#### [What to work on]
Search the data below for the string "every" and copy all lines where it shows up.

#### [The data]
______

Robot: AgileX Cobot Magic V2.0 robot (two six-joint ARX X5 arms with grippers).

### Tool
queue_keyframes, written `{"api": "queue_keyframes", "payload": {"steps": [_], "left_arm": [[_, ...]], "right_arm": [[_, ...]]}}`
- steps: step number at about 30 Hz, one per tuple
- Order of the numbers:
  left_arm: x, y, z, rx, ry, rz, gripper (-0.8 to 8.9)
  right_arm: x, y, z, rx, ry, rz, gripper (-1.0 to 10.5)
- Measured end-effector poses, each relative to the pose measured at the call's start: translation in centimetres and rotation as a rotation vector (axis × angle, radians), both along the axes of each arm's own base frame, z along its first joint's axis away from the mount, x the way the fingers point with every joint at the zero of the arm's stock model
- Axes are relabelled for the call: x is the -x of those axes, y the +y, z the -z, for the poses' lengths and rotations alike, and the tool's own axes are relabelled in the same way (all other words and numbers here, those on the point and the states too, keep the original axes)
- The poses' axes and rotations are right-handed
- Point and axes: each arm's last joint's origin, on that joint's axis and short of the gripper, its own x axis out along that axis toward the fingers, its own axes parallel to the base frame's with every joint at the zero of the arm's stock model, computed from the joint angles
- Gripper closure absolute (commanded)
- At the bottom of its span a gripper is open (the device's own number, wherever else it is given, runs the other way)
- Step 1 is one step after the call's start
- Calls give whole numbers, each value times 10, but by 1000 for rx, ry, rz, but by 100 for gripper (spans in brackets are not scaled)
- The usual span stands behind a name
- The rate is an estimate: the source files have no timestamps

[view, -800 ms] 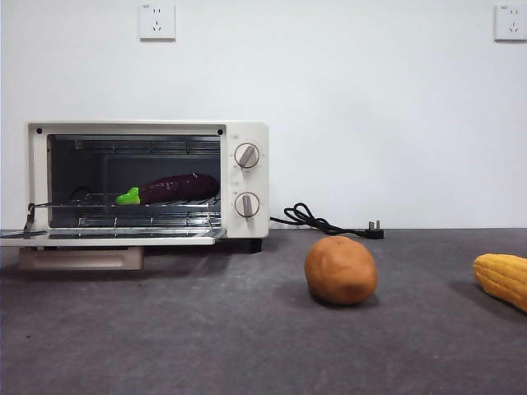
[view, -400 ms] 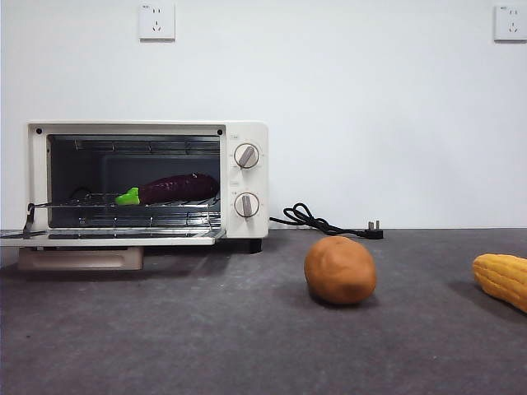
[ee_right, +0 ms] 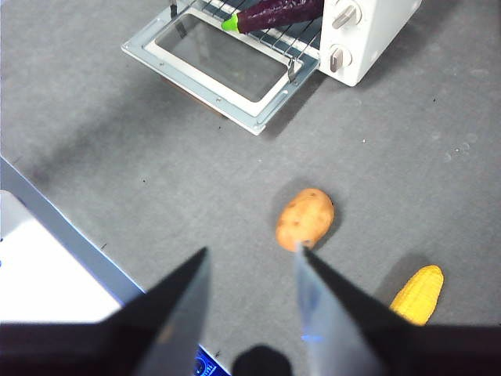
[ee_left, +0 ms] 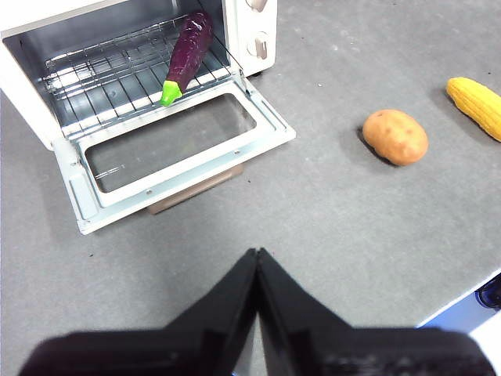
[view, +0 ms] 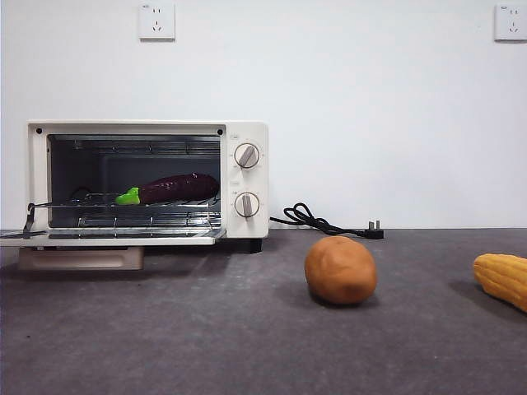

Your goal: Take the eggplant from the table,put the eggplant in the oven

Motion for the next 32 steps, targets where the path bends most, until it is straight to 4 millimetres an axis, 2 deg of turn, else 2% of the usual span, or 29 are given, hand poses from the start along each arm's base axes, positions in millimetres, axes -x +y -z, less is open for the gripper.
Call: {"api": "queue_keyframes", "payload": {"steps": [5, 8, 11, 15, 23, 32], "left_arm": [[-1, 0, -1, 3, -13, 0, 819], [-11, -2, -6, 9, -64, -6, 820], [-31, -4, -9, 2, -68, -42, 821], [-74, -2, -6, 16, -17, -109, 821], [-131, 33, 9, 205, 81, -152, 821], [-179, 71, 47, 282, 259, -252, 821]], "right_arm": [[2, -1, -1, -1, -7, -4, 957], [2, -1, -1, -1, -7, -8, 957], [2, -1, -1, -9, -2, -23, 957], [10, -7, -4, -33, -13, -39, 957], [34, -30, -6, -76, -57, -43, 957], [71, -64, -1, -129, -136, -52, 957]]}}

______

#### [Answer box]
- Measured end-effector poses, each relative to the pose measured at the call's start: translation in centimetres and rotation as a rotation vector (axis × angle, radians), both along the axes of each arm's own base frame, z along its first joint's axis away from the mount, x the way the fingers point with every joint at the zero of the arm's stock model
- Point and axes: each arm's last joint's origin, on that joint's axis and short of the gripper, its own x axis out along that axis toward the fingers, its own axes parallel to the base frame's with every joint at the zero of the arm's stock model, computed from the joint angles

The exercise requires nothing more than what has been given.